6.3. Taxes. Company Fees do not include any local, state, federal or foreign taxes, levies or duties of any nature, including value-added, sales, use or withholding taxes (“Taxes”). Customer is responsible for paying all Taxes for which Customer is responsible under this Section. Company may invoice taxes to Customer as required by local law, and Customer will pay such taxes, unless Customer provides Company with a valid tax exemption certificate authorized by the appropriate taxing authority.
7. Term and Termination.
7.1. Term. This Agreement will be effective as of the date of the initial Sales Order (“Effective Date”) and remain in effect until terminated by either party as permitted by this Agreement. After the initial term, the term will automatically renew for successive periods equal to the initial term, unless cancelled by either party in accordance with this Agreement.
7.2. Termination. Customer may terminate this Agreement immediately by visiting the following link (https://profitrhino.com/pr-cancel-sp/) and completing the cancellation form. Company may terminate this Agreement immediately by providing notice to Customer.
7.3. Effects of Termination. Upon the expiration or termination of this Agreement for any reason, (a) Customer will immediately cease using the Service, (b) upon request, each party will return or destroy all Confidential Information of the other party, provided, that each party may retain one copy of the Confidential Information of the other party as necessary to comply with applicable law or its records retention or archival policies or practices (and such retained Confidential Information will remain subject the non-disclosure obligations in this Agreement) and (c) any unpaid, undisputed amounts due through termination will become immediately due and payable.
7.4. Survival. Any provisions of this Agreement that expressly, or by implication, are intended to survive its termination or expiration will survive and continue to bind the parties, including without limitation provisions relating to confidentiality, representations and warranties, indemnification, limitations on liability, intellectual property, and Customer’s payment obligations under this Agreement.

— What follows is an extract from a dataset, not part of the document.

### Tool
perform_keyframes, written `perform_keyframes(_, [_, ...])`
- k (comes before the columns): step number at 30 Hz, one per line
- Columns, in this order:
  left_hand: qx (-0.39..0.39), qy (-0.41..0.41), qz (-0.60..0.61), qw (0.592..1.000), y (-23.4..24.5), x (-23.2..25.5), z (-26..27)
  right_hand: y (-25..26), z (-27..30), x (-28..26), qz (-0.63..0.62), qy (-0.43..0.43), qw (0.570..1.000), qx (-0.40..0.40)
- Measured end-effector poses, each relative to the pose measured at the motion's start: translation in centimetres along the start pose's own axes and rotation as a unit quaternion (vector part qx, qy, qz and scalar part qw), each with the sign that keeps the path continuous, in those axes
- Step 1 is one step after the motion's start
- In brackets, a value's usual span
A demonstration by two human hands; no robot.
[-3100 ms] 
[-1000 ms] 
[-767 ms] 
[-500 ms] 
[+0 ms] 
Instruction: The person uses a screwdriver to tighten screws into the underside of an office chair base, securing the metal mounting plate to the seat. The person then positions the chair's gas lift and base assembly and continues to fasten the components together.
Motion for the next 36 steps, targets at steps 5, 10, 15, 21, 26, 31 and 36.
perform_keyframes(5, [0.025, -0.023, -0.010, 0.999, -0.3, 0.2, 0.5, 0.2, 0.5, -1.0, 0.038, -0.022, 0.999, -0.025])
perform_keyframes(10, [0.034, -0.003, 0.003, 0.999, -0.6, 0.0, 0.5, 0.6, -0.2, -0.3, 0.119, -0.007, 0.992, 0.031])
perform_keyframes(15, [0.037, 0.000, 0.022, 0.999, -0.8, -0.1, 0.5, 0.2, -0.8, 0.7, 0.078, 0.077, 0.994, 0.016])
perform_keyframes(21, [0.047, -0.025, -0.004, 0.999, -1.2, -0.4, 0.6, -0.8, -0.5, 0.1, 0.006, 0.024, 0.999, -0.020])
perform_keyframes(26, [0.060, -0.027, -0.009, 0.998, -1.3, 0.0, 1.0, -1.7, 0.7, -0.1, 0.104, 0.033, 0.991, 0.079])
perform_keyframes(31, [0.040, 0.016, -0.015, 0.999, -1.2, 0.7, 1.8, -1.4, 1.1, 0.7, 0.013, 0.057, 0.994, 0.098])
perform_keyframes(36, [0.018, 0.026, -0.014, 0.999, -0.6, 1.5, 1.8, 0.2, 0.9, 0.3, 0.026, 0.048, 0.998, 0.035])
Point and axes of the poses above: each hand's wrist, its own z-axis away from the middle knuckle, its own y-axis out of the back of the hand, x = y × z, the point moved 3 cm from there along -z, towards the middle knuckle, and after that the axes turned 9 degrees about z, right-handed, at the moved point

8. Confidential Information.
8.1. Confidential Information. “Confidential Information” means any information disclosed by one party to the other whether orally or in writing that is designated as confidential or that reasonably should be understood by the receiving party to be confidential, notwithstanding the failure of the disclosing party to designate it as such. Confidential Information may include information that is proprietary to a third party and is disclosed by one party to another pursuant to this Agreement. The Services, all features and functions thereof and related pricing and product plans will be the Confidential Information of Company.
8.2. Non-Disclosure. Each party agrees to maintain the confidentiality of the other party’s Confidential Information with the same security and measures it uses to protect its own Confidential Information of a similar nature (but in no event less than reasonable security and measures) and not to use such Confidential Information except as necessary to perform its obligations or exercise its rights under this Agreement. The receiving party may disclose Confidential Information of the disclosing party to those employees, officers, directors, agents, affiliates, consultants, users, and suppliers who need to know such Confidential Information for the purpose of carrying out the activities contemplated by this Agreement and who have agreed to confidentiality provisions that are no less restrictive than the requirements herein. Such party will be responsible for any improper use or disclosure of the disclosing party’s Confidential Information by any such parties. Except as expressly permitted by this Section, the receiving party will not disclose or facilitate the disclosure of Confidential Information of the disclosing party to any third party. The restrictions in this Section shall continue until such time as the information is covered by an exclusion set forth below.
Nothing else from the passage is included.